Database System - The Theory of Relational Database (1)
Possible problems in bad designs
-
Data redundancy: 冗余数据。
-
Update anomaly: 更新时会涉及很多数据的更新,以防止数据不一致。
-
Insertion anomaly: TODO 插入时无法插入(?)
-
Deletion anomaly: 删去时,将某些有用数据删去。
A good design usually doesn’t have above problems, but there are exceptions:
- When performance is critical and data repeatness are less taken into account.
Data dependency
- 数据库模式设计的关键。
Types of data dependency
-
Functional dependency (FD, 函数依赖): Given a function $y = f(x)$, we say that $y$ is functional dependent on $x$. Noted as $X \to Y$
-
Multivalued dependency (MVD, 多值依赖): Given a relation $R(A, B, C)$, if it satisfies $A \to B$ and $A \to C$ , we say this is a MVD.
-
Transitive dependency: If $A \to B$ and $B \to C$, then $A \to C$ is a transitive denpendency.
Functional dependency
Definition, see Functional Dependency.
Determining functional dependency
Functional dependency is dependent on semantics of data.
Trivial and non-trivial functional dependency
平凡/非平凡函数依赖
Given that $X \to Y$,
If $Y \subseteq X$,
then we say $X \to Y$ is a trivial functional dependency.
Otherwise, it is non-trivial.
Full and partial functional dependency
完全/部分函数依赖
若任意 $X$ 的真子集 $X’$ 都不存在 $X’ \to Y$, 则 $X \to Y$ 是完全函数依赖, 否则是部分函数依赖。
- 完全函数依赖记作:$X \xrightarrow{F} Y$
- 部分函数依赖记作:$X \xrightarrow{P} Y$
若 $X$ 为单属性,则一定为完全函数依赖,此时记为 $X \to Y$。
Closure
闭包
Closure $F^+$ of set $F$ contains all the relations that can be inferred by FD.
Canonical cover
规范覆盖, 最小覆盖
A canonical cover $F_c$ for $F$ is a set of dependencies such that
- it contains no extraneous functional dependency.
- every lhs is unique.
Computing the canonical cover
Here is an algorithm to compute canonical cover: (Teached by my teacher in school)
- $F_c := F$
- Decompose each dependency $\alpha \to \beta$ in $F_c$ into $\alpha \to \beta_1, \alpha \to \beta_2, \dots, \alpha \to \beta_n$.
- For each dependency, test if it’s extraneous. If it is, then remove it from $F_c$.
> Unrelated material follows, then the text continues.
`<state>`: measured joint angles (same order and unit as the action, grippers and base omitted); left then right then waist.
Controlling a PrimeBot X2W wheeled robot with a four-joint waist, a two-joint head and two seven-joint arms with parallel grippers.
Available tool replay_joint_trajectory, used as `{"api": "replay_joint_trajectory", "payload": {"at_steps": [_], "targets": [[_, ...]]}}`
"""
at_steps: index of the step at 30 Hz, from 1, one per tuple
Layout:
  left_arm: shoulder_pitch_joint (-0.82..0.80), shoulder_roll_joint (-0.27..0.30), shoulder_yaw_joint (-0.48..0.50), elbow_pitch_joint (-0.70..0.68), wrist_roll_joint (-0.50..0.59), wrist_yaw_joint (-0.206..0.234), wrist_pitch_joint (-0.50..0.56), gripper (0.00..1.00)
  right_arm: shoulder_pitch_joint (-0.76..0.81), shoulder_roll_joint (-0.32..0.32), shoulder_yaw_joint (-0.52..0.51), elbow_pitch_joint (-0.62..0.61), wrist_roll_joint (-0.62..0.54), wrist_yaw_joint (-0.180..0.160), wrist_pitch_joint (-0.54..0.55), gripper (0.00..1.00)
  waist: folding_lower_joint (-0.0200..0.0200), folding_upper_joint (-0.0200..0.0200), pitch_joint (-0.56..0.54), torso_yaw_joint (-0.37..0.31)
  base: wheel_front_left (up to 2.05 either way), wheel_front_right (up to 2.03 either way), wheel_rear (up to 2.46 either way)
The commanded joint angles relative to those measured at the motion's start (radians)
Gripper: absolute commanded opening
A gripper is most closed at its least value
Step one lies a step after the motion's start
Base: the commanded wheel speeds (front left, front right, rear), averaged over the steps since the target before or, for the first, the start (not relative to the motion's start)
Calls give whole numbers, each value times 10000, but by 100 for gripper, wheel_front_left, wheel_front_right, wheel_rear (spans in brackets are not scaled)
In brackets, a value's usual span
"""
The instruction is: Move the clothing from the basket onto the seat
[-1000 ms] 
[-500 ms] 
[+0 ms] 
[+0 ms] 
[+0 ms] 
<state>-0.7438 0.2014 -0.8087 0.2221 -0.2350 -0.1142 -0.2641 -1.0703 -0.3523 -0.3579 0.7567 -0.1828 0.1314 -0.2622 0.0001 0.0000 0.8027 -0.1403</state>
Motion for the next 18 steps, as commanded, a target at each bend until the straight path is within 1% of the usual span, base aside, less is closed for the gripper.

- For each dependency $\alpha \to \beta$, if $F_c$ contains any $\alpha_i \to \alpha_j$, remove $\alpha_j$ from $\alpha$.
- Merge all functional dependencies that have the same left-hand side.
Testing for extraneous dependency
To test a dependency denoted as $\alpha \to \beta$, if $F’ = F - {\alpha \to \beta}$ is equivalent to $F$, then it’s extraneous. Otherwise, it’s not extraneous.
Computing the candidate key
- Initialize candidate key set $C$.
- Find all attributes that doesn’t appear in right-hand side, put them into $C$.
瞪眼法!
Decomposition
$R$ decomposed into $R_1, R_2, \dots, R_n$ can be denoted as $\rho(R_1, R_2, \dots, R_n)$.
Lossless decomposition
Given $R = \rho(R_1, R_2, \dots, R_n)$, if $R_1 \Join R_2 \Join \dots \Join R_n = R$, then it’s a lossless decomposition.
Dependency preservation
Given $R = \rho(R_1, R_2, \dots, R_n)$, if all $\alpha \to \beta$ co-exist in some $R_i$, then that decomposition has dependency preservation.